* **YOUR GOAL**: Write out a word-for-word repetition of the lines that come before the line containing "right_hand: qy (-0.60" in the listing below, along with that line itself, omitting pictures.
+++++
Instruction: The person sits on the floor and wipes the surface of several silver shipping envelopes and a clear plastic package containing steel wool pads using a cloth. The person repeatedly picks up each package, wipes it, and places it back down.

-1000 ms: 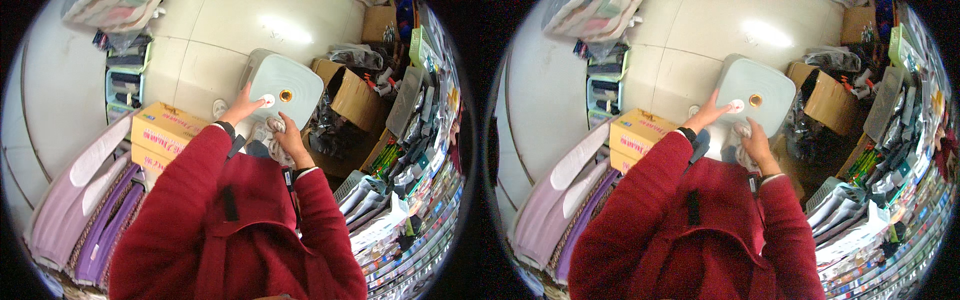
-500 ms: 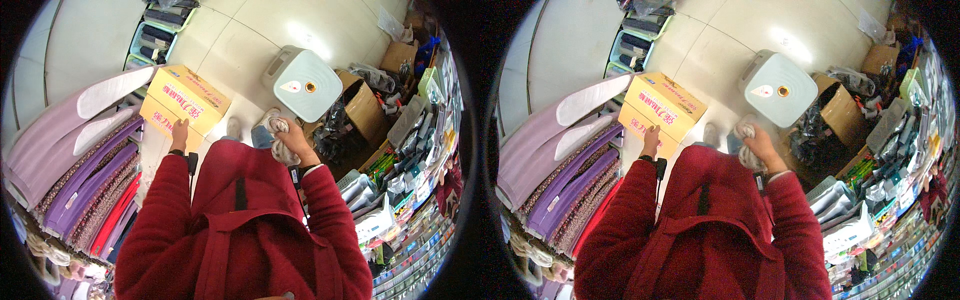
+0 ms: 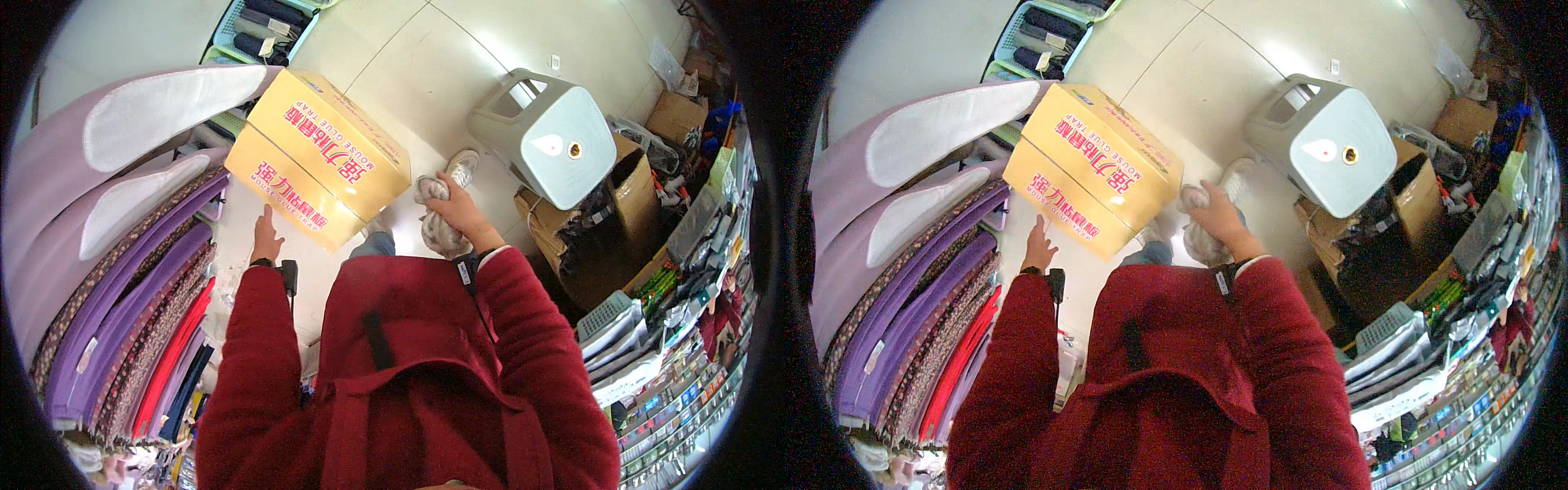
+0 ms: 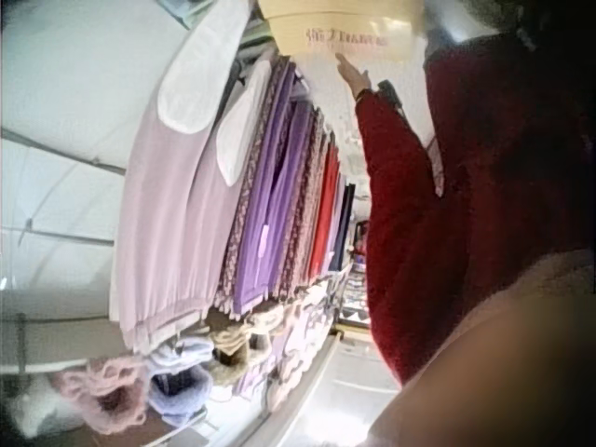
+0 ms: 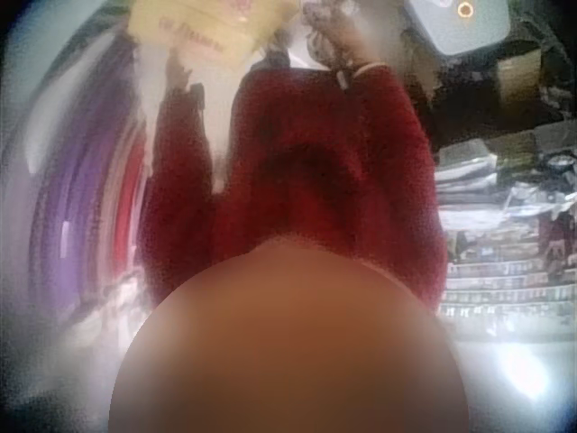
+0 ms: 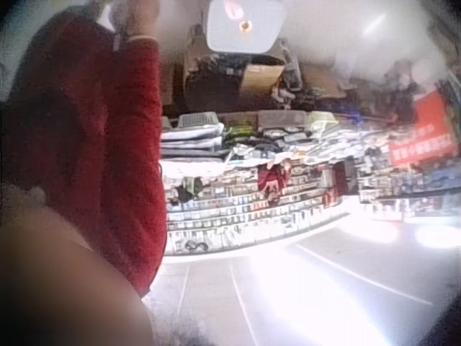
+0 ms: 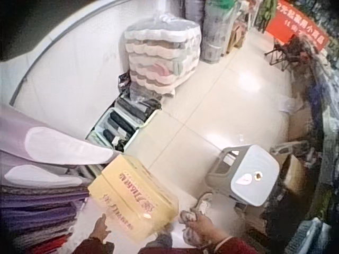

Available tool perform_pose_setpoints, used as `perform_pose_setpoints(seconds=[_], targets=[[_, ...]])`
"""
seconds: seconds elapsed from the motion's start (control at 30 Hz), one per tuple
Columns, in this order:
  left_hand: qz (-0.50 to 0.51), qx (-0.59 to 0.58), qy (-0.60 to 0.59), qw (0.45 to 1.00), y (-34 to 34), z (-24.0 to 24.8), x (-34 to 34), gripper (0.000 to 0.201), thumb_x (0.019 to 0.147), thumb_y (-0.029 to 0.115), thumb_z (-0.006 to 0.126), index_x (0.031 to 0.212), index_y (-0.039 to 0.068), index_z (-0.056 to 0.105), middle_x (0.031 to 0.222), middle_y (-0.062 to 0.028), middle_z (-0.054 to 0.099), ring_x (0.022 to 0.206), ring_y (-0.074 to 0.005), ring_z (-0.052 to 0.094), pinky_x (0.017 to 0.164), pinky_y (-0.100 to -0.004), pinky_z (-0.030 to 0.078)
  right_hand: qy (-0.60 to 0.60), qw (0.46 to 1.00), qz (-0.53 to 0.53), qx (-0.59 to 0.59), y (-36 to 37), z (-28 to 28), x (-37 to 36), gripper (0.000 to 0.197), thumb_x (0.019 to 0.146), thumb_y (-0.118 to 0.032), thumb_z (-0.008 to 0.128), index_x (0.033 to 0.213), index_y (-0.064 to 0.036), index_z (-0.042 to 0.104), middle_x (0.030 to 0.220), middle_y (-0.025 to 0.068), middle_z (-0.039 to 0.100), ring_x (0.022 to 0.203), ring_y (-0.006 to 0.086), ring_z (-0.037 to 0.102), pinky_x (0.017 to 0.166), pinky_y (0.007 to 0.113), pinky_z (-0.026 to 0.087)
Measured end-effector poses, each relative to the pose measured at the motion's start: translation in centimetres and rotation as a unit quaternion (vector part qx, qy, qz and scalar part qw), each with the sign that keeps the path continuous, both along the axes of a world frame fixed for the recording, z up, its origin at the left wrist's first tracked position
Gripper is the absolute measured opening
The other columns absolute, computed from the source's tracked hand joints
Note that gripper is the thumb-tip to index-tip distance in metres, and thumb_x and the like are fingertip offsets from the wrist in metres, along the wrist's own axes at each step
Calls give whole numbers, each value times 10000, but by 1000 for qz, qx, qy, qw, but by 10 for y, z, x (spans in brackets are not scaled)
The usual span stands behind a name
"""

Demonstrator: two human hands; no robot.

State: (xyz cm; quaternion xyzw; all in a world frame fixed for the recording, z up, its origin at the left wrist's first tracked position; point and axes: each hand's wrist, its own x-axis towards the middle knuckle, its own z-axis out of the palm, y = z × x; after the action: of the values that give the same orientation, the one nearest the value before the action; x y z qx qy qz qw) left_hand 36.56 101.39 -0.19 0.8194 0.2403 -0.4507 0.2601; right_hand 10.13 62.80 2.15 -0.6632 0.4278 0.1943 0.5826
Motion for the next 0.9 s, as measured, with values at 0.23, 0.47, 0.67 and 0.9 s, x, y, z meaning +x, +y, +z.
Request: perform_pose_setpoints(seconds=[0.23,0.47,0.67,0.9], targets=[[239,-129,-32,962,-25,-43,5,772,844,548,640,1446,255,255,1452,-60,355,1320,-305,338,909,-695,311,-21,978,206,0,27,-72,37,817,735,-205,722,1444,-48,349,1289,278,523,1194,370,530,1007,390,419],[241,-192,-41,950,-37,-25,-4,712,846,429,681,1403,228,287,1394,-55,396,1308,-265,348,934,-657,305,-25,994,81,70,52,-84,14,902,721,-146,702,1495,-143,238,1214,240,584,1096,361,606,924,380,480],[272,-188,-50,942,-44,-23,-5,760,844,346,689,1449,239,241,1395,-40,391,1306,-222,334,969,-617,309,21,994,82,71,50,-81,17,876,719,-159,699,1481,-158,266,1192,245,598,1078,373,611,913,393,482],[240,-227,-36,943,-31,-26,7,796,836,251,665,1482,208,202,1374,-29,421,1283,-209,370,998,-566,326,69,994,64,48,61,-77,19,856,709,-151,704,1462,-153,295,1197,222,602,1099,360,604,929,385,473]])
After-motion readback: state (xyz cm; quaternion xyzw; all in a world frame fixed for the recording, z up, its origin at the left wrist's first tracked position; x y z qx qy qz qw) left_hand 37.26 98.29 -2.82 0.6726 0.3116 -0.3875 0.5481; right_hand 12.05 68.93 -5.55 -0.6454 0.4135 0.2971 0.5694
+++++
* **TASK OUTPUT**:
Instruction: The person sits on the floor and wipes the surface of several silver shipping envelopes and a clear plastic package containing steel wool pads using a cloth. The person repeatedly picks up each package, wipes it, and places it back down.

-1000 ms: 
-500 ms: 
+0 ms: 
+0 ms: 
+0 ms: 
+0 ms: 
+0 ms: 

Available tool perform_pose_setpoints, used as `perform_pose_setpoints(seconds=[_], targets=[[_, ...]])`
"""
seconds: seconds elapsed from the motion's start (control at 30 Hz), one per tuple
Columns, in this order:
  left_hand: qz (-0.50 to 0.51), qx (-0.59 to 0.58), qy (-0.60 to 0.59), qw (0.45 to 1.00), y (-34 to 34), z (-24.0 to 24.8), x (-34 to 34), gripper (0.000 to 0.201), thumb_x (0.019 to 0.147), thumb_y (-0.029 to 0.115), thumb_z (-0.006 to 0.126), index_x (0.031 to 0.212), index_y (-0.039 to 0.068), index_z (-0.056 to 0.105), middle_x (0.031 to 0.222), middle_y (-0.062 to 0.028), middle_z (-0.054 to 0.099), ring_x (0.022 to 0.206), ring_y (-0.074 to 0.005), ring_z (-0.052 to 0.094), pinky_x (0.017 to 0.164), pinky_y (-0.100 to -0.004), pinky_z (-0.030 to 0.078)
  right_hand: qy (-0.60 to 0.60), qw (0.46 to 1.00), qz (-0.53 to 0.53), qx (-0.59 to 0.59), y (-36 to 37), z (-28 to 28), x (-37 to 36), gripper (0.000 to 0.197), thumb_x (0.019 to 0.146), thumb_y (-0.118 to 0.032), thumb_z (-0.008 to 0.128), index_x (0.033 to 0.213), index_y (-0.064 to 0.036), index_z (-0.042 to 0.104), middle_x (0.030 to 0.220), middle_y (-0.025 to 0.068), middle_z (-0.039 to 0.100), ring_x (0.022 to 0.203), ring_y (-0.006 to 0.086), ring_z (-0.037 to 0.102), pinky_x (0.017 to 0.166), pinky_y (0.007 to 0.113), pinky_z (-0.026 to 0.087)

The exercise requires no additional output.